The North Carolina Department of Health and Human Services (NCDHHS) is taking further action to prevent and respond to COVID-19 outbreaks among the agricultural workforce, delivering critical personal protection equipment for use by agricultural workers across the state.
“Agriculture is vital to our economy and food supply and it is critical that we protect farmworkers and their families from this virus,” said Governor Roy Cooper.
Farmworkers are deemed an essential workforce and it is imperative that people who cultivate and harvest North Carolina’s wide variety of crops are protected. To support prevention efforts that are proven to help reduce the spread of COVID-19, NCDHHS is implementing its plan this week to deliver over 900,000 masks and other infection control supplies to North Carolina Cooperative Extension county centers across the state for distribution to farms and agricultural operations. In addition to masks, the deliveries included hand sanitizer and cloth face coverings for workers to take home.

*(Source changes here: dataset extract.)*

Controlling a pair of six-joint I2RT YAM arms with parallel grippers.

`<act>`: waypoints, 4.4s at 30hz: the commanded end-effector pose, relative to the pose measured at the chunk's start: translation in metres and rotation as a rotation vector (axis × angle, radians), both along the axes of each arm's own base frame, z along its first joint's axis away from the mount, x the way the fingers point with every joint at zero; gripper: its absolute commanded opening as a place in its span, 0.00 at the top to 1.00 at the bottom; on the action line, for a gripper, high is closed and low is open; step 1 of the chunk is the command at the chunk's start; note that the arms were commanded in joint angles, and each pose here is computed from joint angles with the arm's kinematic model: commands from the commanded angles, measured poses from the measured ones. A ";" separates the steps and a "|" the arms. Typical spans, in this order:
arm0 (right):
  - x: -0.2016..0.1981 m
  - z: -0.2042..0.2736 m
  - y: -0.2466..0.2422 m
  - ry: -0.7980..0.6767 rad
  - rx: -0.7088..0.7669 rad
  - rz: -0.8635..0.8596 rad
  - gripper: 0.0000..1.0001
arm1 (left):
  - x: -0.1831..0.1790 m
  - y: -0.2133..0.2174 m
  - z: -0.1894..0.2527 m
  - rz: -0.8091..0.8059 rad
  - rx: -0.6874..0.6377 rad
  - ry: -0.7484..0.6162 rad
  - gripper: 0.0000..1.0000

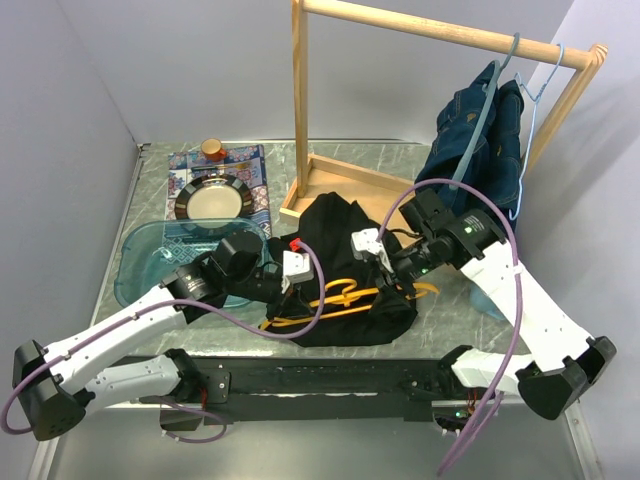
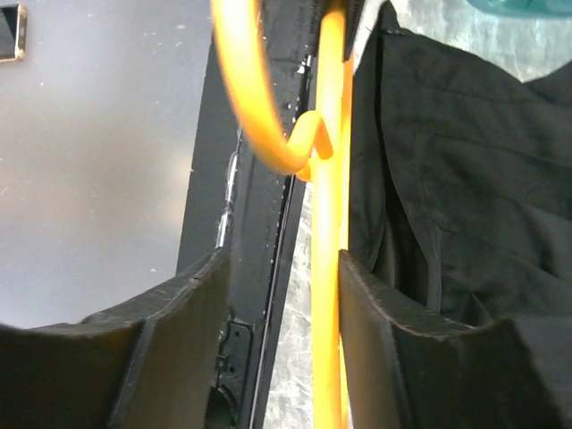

Thirty-one counties have been selected to receive the first delivery, including: Alamance, Alleghany, Ashe, Avery, Bladen, Columbus, Cumberland, Duplin, Durham, Edgecombe, Forsyth, Franklin, Granville, Greene, Guilford, Harnett, Henderson, Johnston, Lee, Lenoir, Lincoln, Martin, Mecklenburg, Nash, Pender, Pitt, Robeson, Sampson, Wake, Wayne, Wilson.
“Many of our farmworkers live in group housing, putting them at higher risk of exposure to COVID-19. Providing masks is one way we are helping to protect workers,” said NCDHHS Secretary Mandy Cohen.
NCDHHS is partnering with N.C. Cooperative Extension, the N.C. Department of Agriculture and Consumer Services (NCDA&CS), the N.C. Department of Labor (NCDOL) and the N.C. Agromedicine Institute to expedite a delivery plan and raise awareness about this resource among the farming community.
“Some of these supplies have been difficult for farmers to source as demand has exceeded supply. I am grateful that farmworkers and farmers have been prioritized for these much-needed materials,” said Agriculture Commissioner Steve Troxler. “The health of our farmers and farmworkers is very important because we all rely on them every day.”